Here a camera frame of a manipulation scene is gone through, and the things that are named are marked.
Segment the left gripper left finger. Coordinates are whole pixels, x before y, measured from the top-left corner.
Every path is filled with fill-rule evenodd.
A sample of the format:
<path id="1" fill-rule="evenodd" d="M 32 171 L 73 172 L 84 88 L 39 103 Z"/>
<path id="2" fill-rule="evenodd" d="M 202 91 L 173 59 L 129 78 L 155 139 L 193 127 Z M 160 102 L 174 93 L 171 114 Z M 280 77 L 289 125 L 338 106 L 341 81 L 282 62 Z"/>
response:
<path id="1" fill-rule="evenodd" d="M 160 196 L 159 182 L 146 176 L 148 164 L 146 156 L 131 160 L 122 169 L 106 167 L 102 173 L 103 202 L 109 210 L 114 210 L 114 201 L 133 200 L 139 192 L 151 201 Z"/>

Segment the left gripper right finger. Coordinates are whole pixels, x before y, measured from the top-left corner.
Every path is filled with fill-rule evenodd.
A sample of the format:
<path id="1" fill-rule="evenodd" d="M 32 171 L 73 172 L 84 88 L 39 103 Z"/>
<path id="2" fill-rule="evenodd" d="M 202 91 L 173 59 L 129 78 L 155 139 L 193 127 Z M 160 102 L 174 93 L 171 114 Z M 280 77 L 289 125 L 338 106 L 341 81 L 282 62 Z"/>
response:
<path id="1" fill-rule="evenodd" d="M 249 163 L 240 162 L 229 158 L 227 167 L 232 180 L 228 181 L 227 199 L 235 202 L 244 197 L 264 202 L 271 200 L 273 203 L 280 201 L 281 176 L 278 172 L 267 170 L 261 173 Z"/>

######

Give the number of lines in the records that contain the string "corner", with no other output.

2